Work instructions –
Report how many lines in the data include the string "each", and add nothing else.

Start of Data

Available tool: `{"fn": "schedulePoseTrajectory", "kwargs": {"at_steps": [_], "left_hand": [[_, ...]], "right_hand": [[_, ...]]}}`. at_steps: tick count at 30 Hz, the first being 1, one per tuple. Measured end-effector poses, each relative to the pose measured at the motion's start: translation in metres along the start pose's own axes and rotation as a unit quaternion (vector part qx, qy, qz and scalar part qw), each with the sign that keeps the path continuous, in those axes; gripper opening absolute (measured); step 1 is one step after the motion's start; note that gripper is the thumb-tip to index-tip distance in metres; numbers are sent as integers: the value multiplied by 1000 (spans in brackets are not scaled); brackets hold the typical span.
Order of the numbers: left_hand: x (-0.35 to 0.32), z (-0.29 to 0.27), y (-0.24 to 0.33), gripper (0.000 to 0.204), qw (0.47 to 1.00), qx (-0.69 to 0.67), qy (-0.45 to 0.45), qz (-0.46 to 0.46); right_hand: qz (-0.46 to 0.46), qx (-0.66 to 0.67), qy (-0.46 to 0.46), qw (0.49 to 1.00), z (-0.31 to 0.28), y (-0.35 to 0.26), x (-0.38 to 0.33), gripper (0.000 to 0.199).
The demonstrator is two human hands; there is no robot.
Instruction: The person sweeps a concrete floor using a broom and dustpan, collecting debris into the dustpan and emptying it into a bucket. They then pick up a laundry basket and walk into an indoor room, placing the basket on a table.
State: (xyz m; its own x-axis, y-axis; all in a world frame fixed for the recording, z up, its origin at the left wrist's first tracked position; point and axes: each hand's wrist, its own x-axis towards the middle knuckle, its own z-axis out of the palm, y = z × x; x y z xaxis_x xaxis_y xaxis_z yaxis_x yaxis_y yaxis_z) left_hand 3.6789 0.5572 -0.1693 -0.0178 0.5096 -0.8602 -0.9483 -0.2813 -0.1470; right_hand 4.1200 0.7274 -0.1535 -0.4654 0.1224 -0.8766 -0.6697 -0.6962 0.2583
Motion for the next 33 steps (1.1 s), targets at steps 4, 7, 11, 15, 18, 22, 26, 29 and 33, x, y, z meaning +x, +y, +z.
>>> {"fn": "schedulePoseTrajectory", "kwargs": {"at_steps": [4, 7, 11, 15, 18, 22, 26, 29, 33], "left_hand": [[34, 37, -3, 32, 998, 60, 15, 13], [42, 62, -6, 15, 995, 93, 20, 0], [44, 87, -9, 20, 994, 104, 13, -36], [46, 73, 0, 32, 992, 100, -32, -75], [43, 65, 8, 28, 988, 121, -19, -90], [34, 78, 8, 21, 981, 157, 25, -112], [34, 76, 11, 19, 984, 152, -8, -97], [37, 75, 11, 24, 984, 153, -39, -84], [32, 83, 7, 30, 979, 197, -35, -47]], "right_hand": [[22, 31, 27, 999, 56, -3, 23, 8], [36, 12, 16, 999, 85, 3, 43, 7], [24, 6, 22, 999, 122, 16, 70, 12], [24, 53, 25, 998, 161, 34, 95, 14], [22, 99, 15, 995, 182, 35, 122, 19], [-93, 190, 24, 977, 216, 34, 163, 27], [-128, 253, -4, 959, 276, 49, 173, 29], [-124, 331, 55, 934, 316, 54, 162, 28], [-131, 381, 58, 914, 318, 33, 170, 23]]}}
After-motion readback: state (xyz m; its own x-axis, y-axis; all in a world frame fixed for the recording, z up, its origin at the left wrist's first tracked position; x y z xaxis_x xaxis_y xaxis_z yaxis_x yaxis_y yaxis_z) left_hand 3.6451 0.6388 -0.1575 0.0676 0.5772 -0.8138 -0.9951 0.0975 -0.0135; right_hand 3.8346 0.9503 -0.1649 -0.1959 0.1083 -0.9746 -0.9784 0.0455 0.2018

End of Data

Answer for the task –
2